24 Things to Watch in Lift-Served Skiing in 2024
Megapass evolution, consolidation, sky-high lift ticket prices, climate wars, the rise of indoor skiing, lost ski area comebacks, and more.
In 2023, I tried predictions, which went about as well as one could predict. Which is to say, poorly. There’s a reason I don’t gamble, and a reason I’d avoided the crystal-ball exercise for The Storm’s first three years (and 2020 should have validated that posture as the correct one). So let’s reframe this for 2024: rather than saying “this is what will happen,” I’ll just wave broadly toward a bunch of things that I’ll be locked onto this year. With probably half of them, nothing will change. But the ones that do change could do so in a big way. Maybe. Let’s see:
MULTI-MOUNTAIN PASSES
1) Will big mountains switch teams?
In 2019, Arapahoe Basin fled a decade-long Epic Pass partnership and landed on the Ikon and Mountain Collective passes. In 2022, Sun Valley and Snowbasin followed, returning to Mountain Collective and joining Ikon for the first time after three years partnering with Vail. We all expected Telluride to follow, but then they didn’t.

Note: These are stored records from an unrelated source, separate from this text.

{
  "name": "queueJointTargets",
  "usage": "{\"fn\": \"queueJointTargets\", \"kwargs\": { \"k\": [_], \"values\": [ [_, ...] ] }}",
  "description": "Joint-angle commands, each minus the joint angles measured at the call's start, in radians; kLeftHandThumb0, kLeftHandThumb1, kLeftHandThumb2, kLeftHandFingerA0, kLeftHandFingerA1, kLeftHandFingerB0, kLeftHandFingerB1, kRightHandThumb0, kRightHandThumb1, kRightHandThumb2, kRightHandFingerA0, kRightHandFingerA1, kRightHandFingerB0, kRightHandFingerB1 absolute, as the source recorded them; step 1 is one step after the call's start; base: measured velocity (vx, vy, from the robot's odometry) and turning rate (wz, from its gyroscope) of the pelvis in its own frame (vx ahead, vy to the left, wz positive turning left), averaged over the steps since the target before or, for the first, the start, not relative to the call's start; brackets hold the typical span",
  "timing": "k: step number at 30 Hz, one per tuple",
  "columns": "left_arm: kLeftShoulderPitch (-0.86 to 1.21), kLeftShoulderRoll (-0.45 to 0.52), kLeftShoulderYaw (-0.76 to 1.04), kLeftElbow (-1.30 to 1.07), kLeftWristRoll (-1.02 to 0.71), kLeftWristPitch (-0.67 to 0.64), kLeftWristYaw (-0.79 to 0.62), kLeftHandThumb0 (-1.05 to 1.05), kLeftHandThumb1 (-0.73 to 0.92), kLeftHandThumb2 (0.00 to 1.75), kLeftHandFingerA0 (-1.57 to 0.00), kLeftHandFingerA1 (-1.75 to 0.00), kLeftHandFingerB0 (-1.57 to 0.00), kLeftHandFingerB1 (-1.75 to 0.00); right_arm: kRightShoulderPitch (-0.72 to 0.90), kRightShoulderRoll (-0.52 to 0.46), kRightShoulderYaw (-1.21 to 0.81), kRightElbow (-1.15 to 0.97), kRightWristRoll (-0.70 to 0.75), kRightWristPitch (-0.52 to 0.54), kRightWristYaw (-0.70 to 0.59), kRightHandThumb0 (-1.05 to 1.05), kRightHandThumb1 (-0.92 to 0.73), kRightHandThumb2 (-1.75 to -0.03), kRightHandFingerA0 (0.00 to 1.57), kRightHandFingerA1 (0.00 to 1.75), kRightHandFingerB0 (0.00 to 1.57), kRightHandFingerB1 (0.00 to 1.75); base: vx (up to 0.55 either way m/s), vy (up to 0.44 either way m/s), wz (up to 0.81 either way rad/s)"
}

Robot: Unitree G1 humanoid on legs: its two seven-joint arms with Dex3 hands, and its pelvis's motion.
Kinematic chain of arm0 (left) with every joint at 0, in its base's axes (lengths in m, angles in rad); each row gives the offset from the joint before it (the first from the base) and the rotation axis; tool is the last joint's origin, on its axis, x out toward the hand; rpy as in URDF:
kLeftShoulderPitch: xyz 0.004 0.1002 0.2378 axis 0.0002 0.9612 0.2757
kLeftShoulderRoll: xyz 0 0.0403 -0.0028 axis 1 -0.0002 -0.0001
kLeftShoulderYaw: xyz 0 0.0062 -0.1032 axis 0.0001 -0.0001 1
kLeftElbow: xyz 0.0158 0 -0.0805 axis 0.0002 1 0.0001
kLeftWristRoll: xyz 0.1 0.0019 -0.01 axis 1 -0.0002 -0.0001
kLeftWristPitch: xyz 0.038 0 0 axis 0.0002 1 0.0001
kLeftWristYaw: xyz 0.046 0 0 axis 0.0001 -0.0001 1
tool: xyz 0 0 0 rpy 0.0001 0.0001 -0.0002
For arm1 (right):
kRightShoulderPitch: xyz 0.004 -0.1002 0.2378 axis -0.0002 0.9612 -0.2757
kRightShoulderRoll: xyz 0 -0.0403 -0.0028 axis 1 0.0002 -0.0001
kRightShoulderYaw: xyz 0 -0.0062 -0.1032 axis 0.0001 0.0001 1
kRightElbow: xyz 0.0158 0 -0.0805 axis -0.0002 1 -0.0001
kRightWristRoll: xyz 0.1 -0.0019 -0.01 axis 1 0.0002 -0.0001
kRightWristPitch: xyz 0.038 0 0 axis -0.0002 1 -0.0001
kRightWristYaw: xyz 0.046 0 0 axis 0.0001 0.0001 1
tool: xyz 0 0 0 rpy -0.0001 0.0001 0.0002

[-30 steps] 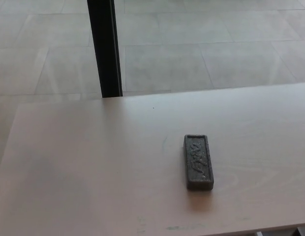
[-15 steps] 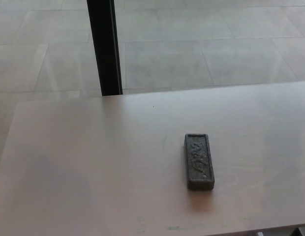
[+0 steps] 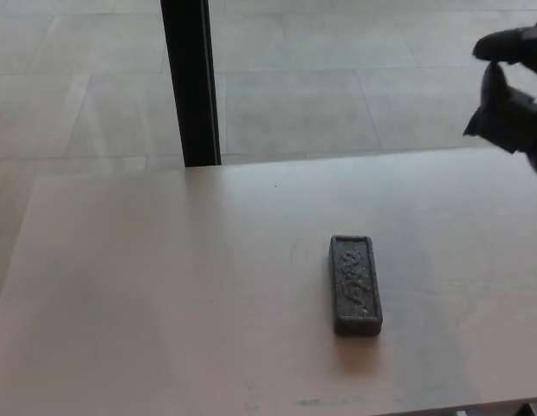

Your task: The robot uses its right hand to hold the eraser kept in the middle of the desk and use it to wipe the desk by swiping its surface twice

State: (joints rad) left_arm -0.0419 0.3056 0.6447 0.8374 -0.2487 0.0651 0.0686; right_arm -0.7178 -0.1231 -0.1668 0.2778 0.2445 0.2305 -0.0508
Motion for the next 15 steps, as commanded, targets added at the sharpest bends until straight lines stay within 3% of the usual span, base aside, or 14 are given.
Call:
{"fn": "queueJointTargets", "kwargs": {
  "k": [1, 3, 4, 5, 7, 8, 13, 14, 15],
  "values": [
    [0.012, 0.012, -0.003, -0.022, -0.019, -0.003, 0.014, -0.68, 0.78, 0.66, -0.33, -0.86, -0.32, -0.7, 0.056, 0.049, 0.101, 0.093, -0.069, -0.064, 0.064, -0.14, -0.48, -1.27, 1.03, 1.75, 0.83, 1.62, 0.0, 0.0, 0.0],
    [0.019, 0.013, -0.005, -0.029, -0.02, 0.001, 0.019, -0.68, 0.78, 0.66, -0.33, -0.86, -0.32, -0.7, 0.063, 0.055, 0.117, 0.108, -0.071, -0.086, 0.067, -0.14, -0.48, -1.27, 1.03, 1.75, 0.83, 1.62, 0.0, 0.0, 0.0],
    [0.02, 0.017, -0.006, -0.02, -0.024, -0.006, 0.003, -0.64, 0.57, 1.05, -0.41, -0.77, -0.32, -0.67, 0.069, 0.069, 0.139, 0.121, -0.082, -0.087, 0.064, -0.16, -0.52, -1.25, 1.02, 1.75, 0.82, 1.6, 0.0, 0.0, 0.0],
    [0.016, 0.02, -0.01, -0.008, -0.02, -0.007, 0.007, -0.68, 0.8, 0.64, -0.31, -0.84, -0.32, -0.68, 0.07, 0.073, 0.15, 0.128, -0.091, -0.083, 0.061, -0.16, -0.5, -1.28, 1.01, 1.75, 0.81, 1.6, 0.0, 0.0, 0.0],
    [0.021, 0.021, -0.012, -0.013, -0.021, -0.015, 0.001, -0.67, 0.8, 0.64, -0.33, -0.86, -0.33, -0.69, 0.069, 0.078, 0.172, 0.141, -0.109, -0.08, 0.057, -0.17, -0.52, -1.2, 1.0, 1.75, 0.8, 1.59, 0.0, 0.0, 0.0],
    [0.016, 0.022, -0.006, -0.01, -0.031, -0.009, 0.002, -0.64, 0.58, 1.06, -0.41, -0.77, -0.32, -0.66, 0.066, 0.088, 0.182, 0.155, -0.114, -0.083, 0.056, -0.17, -0.53, -1.19, 0.97, 1.75, 0.78, 1.6, 0.0, 0.0, 0.0],
    [0.016, 0.021, -0.012, -0.015, -0.03, -0.006, 0.001, -0.66, 0.58, 1.06, -0.41, -0.77, -0.31, -0.67, 0.064, 0.115, 0.212, 0.2, -0.133, -0.102, 0.064, -0.18, -0.47, -1.3, 1.0, 1.75, 0.8, 1.62, 0.0, 0.0, 0.0],
    [0.013, 0.024, -0.017, -0.008, -0.023, -0.004, 0.009, -0.68, 0.81, 0.64, -0.31, -0.87, -0.29, -0.7, 0.063, 0.127, 0.214, 0.218, -0.135, -0.114, 0.061, -0.18, -0.45, -1.31, 0.99, 1.75, 0.8, 1.62, 0.0, 0.0, 0.0],
    [0.014, 0.023, -0.018, -0.008, -0.023, -0.004, 0.011, -0.68, 0.81, 0.64, -0.31, -0.87, -0.29, -0.7, 0.063, 0.129, 0.212, 0.221, -0.138, -0.117, 0.062, -0.18, -0.45, -1.31, 0.99, 1.75, 0.8, 1.62, 0.0, 0.0, 0.0]
  ]
}}
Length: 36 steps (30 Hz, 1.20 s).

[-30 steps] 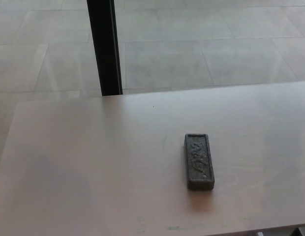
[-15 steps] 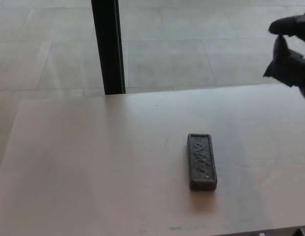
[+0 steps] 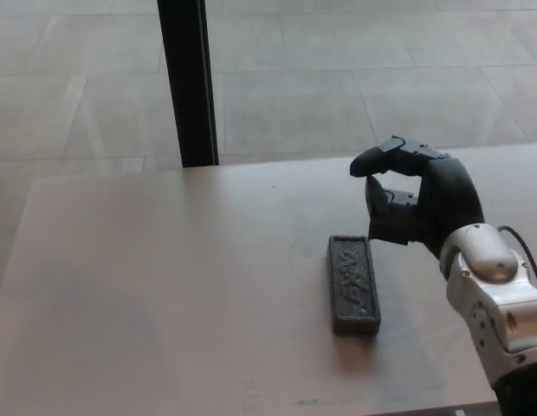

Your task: The robot uses its right hand to hold the eraser kept in the middle of the desk and use it to wipe the desk by swiping its surface twice

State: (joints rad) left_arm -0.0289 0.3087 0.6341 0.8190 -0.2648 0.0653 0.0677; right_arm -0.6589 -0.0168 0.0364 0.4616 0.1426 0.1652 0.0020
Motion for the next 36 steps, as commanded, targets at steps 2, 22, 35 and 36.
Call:
{"fn": "queueJointTargets", "kwargs": {
  "k": [2, 22, 35, 36],
  "values": [
    [0.003, 0.021, -0.01, 0.012, -0.007, -0.01, 0.007, -0.67, 0.81, 0.67, -0.32, -0.84, -0.32, -0.7, 0.01, 0.04, 0.023, 0.045, -0.048, -0.032, 0.003, -0.2, -0.46, -1.31, 0.99, 1.75, 0.75, 1.65, 0.0, 0.0, 0.0],
    [0.005, 0.026, -0.035, 0.022, -0.018, -0.027, -0.005, -0.69, 0.82, 0.67, -0.32, -0.81, -0.34, -0.68, 0.095, 0.05, 0.094, 0.22, -0.16, -0.167, 0.004, -0.23, -0.4, -1.39, 1.04, 1.75, 0.82, 1.69, 0.0, 0.0, 0.0],
    [0.011, 0.011, -0.047, -0.027, -0.024, -0.006, 0.01, -0.68, 0.85, 0.62, -0.37, -0.99, -0.38, -0.8, 0.154, 0.027, 0.139, 0.309, -0.242, -0.193, -0.022, -0.23, -0.43, -1.36, 1.0, 1.75, 0.81, 1.66, 0.0, 0.0, 0.0],
    [0.012, 0.011, -0.049, -0.021, -0.023, -0.01, 0.01, -0.69, 0.85, 0.62, -0.37, -0.97, -0.38, -0.77, 0.159, 0.022, 0.136, 0.32, -0.24, -0.205, -0.019, -0.23, -0.44, -1.35, 0.99, 1.75, 0.82, 1.66, 0.0, 0.0, 0.0]
  ]
}}
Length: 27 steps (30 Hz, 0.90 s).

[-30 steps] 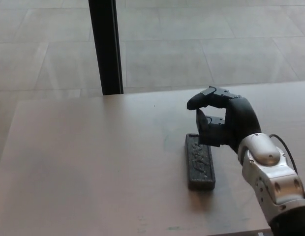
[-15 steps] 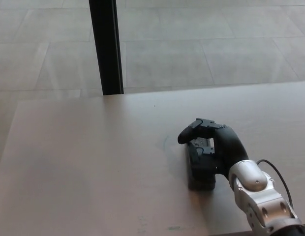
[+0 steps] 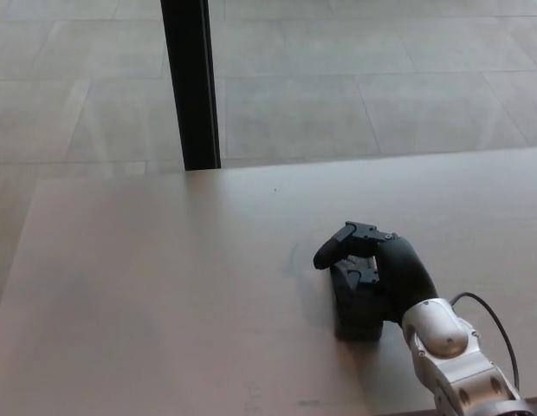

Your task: The robot uses its right hand to hold the eraser kept in the middle of the desk and use it to wipe the desk by swiping its surface twice

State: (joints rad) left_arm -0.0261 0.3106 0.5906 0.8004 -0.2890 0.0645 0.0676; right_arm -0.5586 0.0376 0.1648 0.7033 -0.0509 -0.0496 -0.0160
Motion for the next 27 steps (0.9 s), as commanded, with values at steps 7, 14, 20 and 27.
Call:
{"fn": "queueJointTargets", "kwargs": {
  "k": [7, 14, 20, 27],
  "values": [
    [0.021, 0.0, -0.001, -0.006, -0.011, -0.031, -0.002, -0.7, 0.84, 0.68, -0.33, -0.88, -0.34, -0.74, 0.05, -0.083, -0.093, 0.128, 0.007, 0.023, 0.008, -0.24, -0.46, -1.31, 0.99, 1.75, 0.75, 1.68, 0.0, 0.0, 0.0],
    [0.023, 0.012, -0.012, -0.027, -0.005, 0.005, 0.01, -0.69, 0.86, 0.65, -0.33, -0.89, -0.33, -0.69, 0.062, -0.167, -0.265, 0.158, 0.086, -0.044, 0.014, -0.2, -0.51, -1.24, 1.0, 1.75, 0.79, 1.65, 0.0, 0.0, 0.0],
    [0.027, -0.004, 0.015, -0.041, -0.044, 0.001, -0.001, -0.67, 0.61, 1.08, -0.39, -0.76, -0.3, -0.66, 0.066, -0.228, -0.39, 0.191, 0.133, -0.051, 0.006, -0.2, -0.53, -1.21, 0.99, 1.75, 0.79, 1.61, 0.0, 0.0, 0.0],
    [0.005, 0.013, 0.007, -0.002, -0.027, -0.015, -0.001, -0.67, 0.61, 1.08, -0.4, -0.76, -0.29, -0.64, 0.094, -0.293, -0.444, 0.216, 0.122, -0.107, -0.026, -0.25, -0.53, -1.17, 1.01, 1.75, 0.82, 1.57, 0.0, 0.0, 0.0]
  ]
}}
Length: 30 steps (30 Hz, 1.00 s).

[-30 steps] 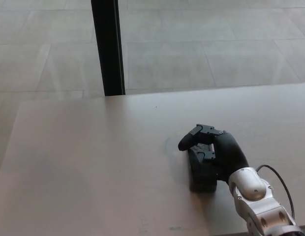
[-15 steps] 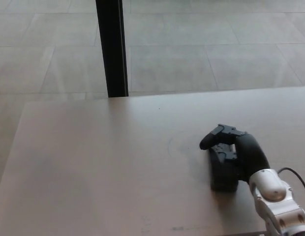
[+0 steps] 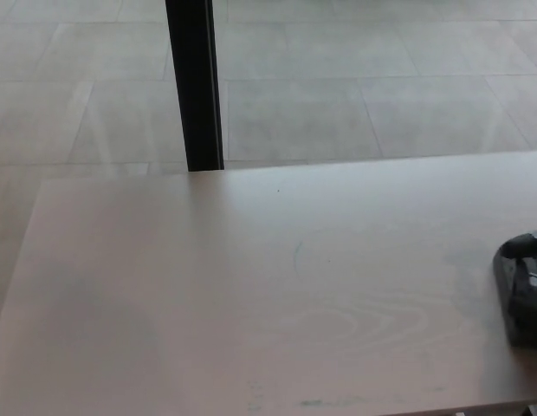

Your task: The robot uses its right hand to hold the eraser kept in the middle of the desk and use it to wipe the desk by swiping its surface twice

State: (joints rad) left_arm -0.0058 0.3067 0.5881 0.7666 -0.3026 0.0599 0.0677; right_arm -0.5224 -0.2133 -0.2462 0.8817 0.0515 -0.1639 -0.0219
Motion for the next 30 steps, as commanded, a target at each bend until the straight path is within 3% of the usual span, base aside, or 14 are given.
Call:
{"fn": "queueJointTargets", "kwargs": {
  "k": [1, 4, 5, 10, 12, 15, 18, 19, 20, 21, 23, 27, 28, 30],
  "values": [
    [-0.019, 0.016, 0.011, 0.03, -0.015, -0.008, 0.0, -0.66, 0.61, 1.08, -0.41, -0.77, -0.31, -0.65, 0.06, -0.052, -0.039, 0.043, 0.021, 0.003, -0.019, -0.24, -0.5, -1.19, 1.02, 1.75, 0.82, 1.57, 0.0, 0.0, 0.0],
    [-0.023, 0.015, 0.014, 0.028, -0.021, -0.006, -0.008, -0.67, 0.63, 1.08, -0.37, -0.75, -0.3, -0.65, 0.065, -0.077, -0.045, 0.058, 0.015, 0.006, -0.03, -0.24, -0.56, -1.12, 1.01, 1.75, 0.79, 1.55, 0.0, 0.0, 0.0],
    [-0.021, 0.016, 0.008, 0.025, -0.012, -0.011, -0.005, -0.7, 0.87, 0.65, -0.3, -0.81, -0.32, -0.65, 0.066, -0.085, -0.049, 0.065, 0.014, 0.007, -0.036, -0.24, -0.56, -1.11, 1.01, 1.75, 0.79, 1.54, 0.0, 0.0, 0.0],
    [-0.025, 0.023, 0.002, 0.03, -0.004, -0.016, -0.004, -0.73, 0.66, 0.96, -0.33, -0.77, -0.32, -0.66, 0.063, -0.133, -0.06, 0.099, 0.005, 0.01, -0.081, -0.24, -0.5, -1.17, 1.01, 1.75, 0.82, 1.55, 0.0, 0.0, 0.0],
    [-0.033, 0.022, 0.01, 0.028, -0.018, -0.002, -0.005, -0.7, 0.87, 0.64, -0.31, -0.85, -0.29, -0.64, 0.053, -0.156, -0.052, 0.118, -0.012, 0.014, -0.108, -0.25, -0.47, -1.2, 1.0, 1.75, 0.8, 1.55, 0.0, 0.0, 0.0],
    [-0.042, 0.025, 0.01, 0.041, -0.016, -0.003, -0.001, -0.69, 0.87, 0.64, -0.29, -0.84, -0.3, -0.64, 0.039, -0.168, -0.046, 0.131, -0.012, 0.026, -0.118, -0.33, -0.49, -1.14, 1.25, 1.41, 0.98, 1.25, 0.0, 0.0, 0.0],
    [-0.043, 0.026, 0.009, 0.039, -0.018, -0.01, -0.007, -0.68, 0.89, 0.65, -0.3, -0.84, -0.3, -0.64, 0.022, -0.163, -0.038, 0.128, -0.013, 0.036, -0.123, -0.22, -0.47, -1.15, 0.96, 1.75, 0.78, 1.55, 0.0, 0.0, 0.0],
    [-0.043, 0.026, 0.01, 0.039, -0.018, -0.007, -0.006, -0.65, 0.65, 1.1, -0.38, -0.75, -0.27, -0.63, 0.022, -0.162, -0.032, 0.13, -0.016, 0.031, -0.121, -0.32, -0.46, -1.15, 1.23, 1.41, 0.99, 1.27, 0.0, 0.0, 0.0],
    [-0.042, 0.028, 0.001, 0.037, -0.008, -0.004, 0.001, -0.65, 0.66, 1.11, -0.38, -0.75, -0.29, -0.64, 0.017, -0.158, -0.022, 0.133, -0.023, 0.022, -0.119, -0.24, -0.49, -1.13, 0.98, 1.75, 0.8, 1.57, 0.0, 0.0, 0.0],
    [-0.04, 0.03, -0.007, 0.035, 0.003, -0.004, 0.009, -0.68, 0.89, 0.65, -0.3, -0.84, -0.31, -0.63, 0.012, -0.151, -0.01, 0.132, -0.03, 0.02, -0.118, -0.16, -0.54, -1.12, 1.09, 1.75, 0.74, 1.48, 0.0, 0.0, 0.0],
    [-0.048, 0.028, 0.002, 0.045, -0.013, -0.008, 0.005, -0.69, 0.65, 1.09, -0.35, -0.75, -0.3, -0.65, -0.001, -0.108, 0.01, 0.12, -0.025, 0.016, -0.117, -0.23, -0.49, -1.11, 0.98, 1.75, 0.82, 1.53, 0.0, 0.0, 0.0],
    [-0.044, 0.027, -0.004, 0.035, -0.01, -0.002, 0.01, -0.67, 0.65, 1.1, -0.37, -0.75, -0.32, -0.65, -0.015, -0.047, 0.045, 0.111, -0.035, 0.023, -0.151, -0.23, -0.52, -1.09, 1.0, 1.75, 0.84, 1.53, 0.0, 0.0, 0.0],
    [-0.043, 0.027, -0.007, 0.033, -0.006, -0.002, 0.014, -0.69, 0.89, 0.65, -0.31, -0.83, -0.34, -0.65, -0.019, -0.029, 0.048, 0.11, -0.031, 0.03, -0.157, -0.21, -0.53, -1.05, 0.96, 1.75, 0.8, 1.52, 0.0, 0.0, 0.0],
    [-0.043, 0.027, -0.005, 0.036, -0.013, -0.009, 0.002, -0.68, 0.88, 0.66, -0.3, -0.83, -0.32, -0.65, -0.025, 0.0, 0.051, 0.105, -0.02, 0.036, -0.153, -0.2, -0.52, -1.07, 0.96, 1.75, 0.79, 1.53, 0.0, 0.0, 0.0]
  ]
}}
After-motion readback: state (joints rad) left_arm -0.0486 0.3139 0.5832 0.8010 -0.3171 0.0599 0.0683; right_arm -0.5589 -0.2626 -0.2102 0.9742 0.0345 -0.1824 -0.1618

Vail, with 42 owned mountains (to Alterra’s 18), needs fewer friends on Epic than their biggest rival has collected on Ikon. But it could use a few more. Epic Pass unit sales growth (by units sold), slowed to its lowest levels ever in 2023, even with prices sitting substantially below Ikon’s. An analysis of competing lineups suggests a reason why: Ikon has collected the greatest resort roster in the history of skiing, with nearly three times as many ski areas in the western U.S. as Epic.
Which is great for skiers and likely great for Ikon Pass sales. However. Everyone has to eat from the same pot, and right now, there are a lot of spoons. At some point, Vail might go New York baseball on the game, bust out the checkbook, and start luring some of these headliners off the Ikon marquee. Don’t think it could happen? The 108-year-old Pac 12 Conference is about to disintegrate as member schools chase amazing paychecks across the Mississippi. If Vail wants to start buying partners, it probably can.
2) Will Freedom Pass die on the hill?
Of the large multimountain pass coalitions, Freedom Pass is the least appealing, with far-flung mountains, few marquee partners, and a limited number of tangible benefits for season passholders, who are eligible for three free lift tickets at each partner ski area:
The best eastern mountains have all fled – big, snowy Greek Peak bounced after someone let tiny nearby Skaneateles in the door (granting those passholders three free GP tickets). And I confirmed yesterday with Black Mountain, New Hampshire owner John Fichera that he had withdrawn his ski area from the coalition as well. That makes 85-acre, 700-vertical-foot Whaleback the largest Northeast ski area on the pass.
Yes, there are still some fun exchanges on there (Crystal-Caberfae, Sunlight-Ski Cooper, Southington-Yawgoo), but mostly this is a strange stew. The western mountains are solid but far-flung. Administratively, the thing is a mess – the managing ski area has changed four times in at least as many years (by contrast, Mountain High has managed Powder Alliance from its outset, more than a decade ago).
But what could really kill Freedom Pass is Indy Pass, which, last summer, told its partners to ditch their reciprocal agreements with Ski Cooper, whose $379 season pass acted as a de facto national pass. Most of them sided with Indy and that pass’ per-visit payout. But Indy limited its ultimatum to partners who had not joined Freedom Pass or Powder Alliance (both of which Cooper belongs to), intimating that it would deal with those coalitions next year. It’s next year, and if Indy tells its eight Freedom Pass partners to choose, this thing may finally fall apart for good.
3) Will super-discount season passes survive?
Indy’s offensive against Ski Cooper, while somewhat off-putting to some of its partners, was remarkably effective. Of the 19 non-Freedom/non-Powder Alliance ski areas that the two coalitions shared when Ski Cooper’s pass went on sale in July, 14 left Cooper and only three left Indy – and one of those was Whitecap, an Allied Indy resort that was not benefitting from per-visit paychecks. Two neighboring Michigan mountains – Caberfae and Crystal – skirted the issue by joining Freedom Pass. Here’s how it all broke down:
Which sets up this question: what of the other super-discounted, single-mountain season passes that act as de-facto national discount cards? There are two, in particular, that may draw Indy’s ire: Mount Bohemia, Michigan and Mont du Lac, Wisconsin, each of which sell a $99(-ish) season pass loaded with dozens of reciprocal partners.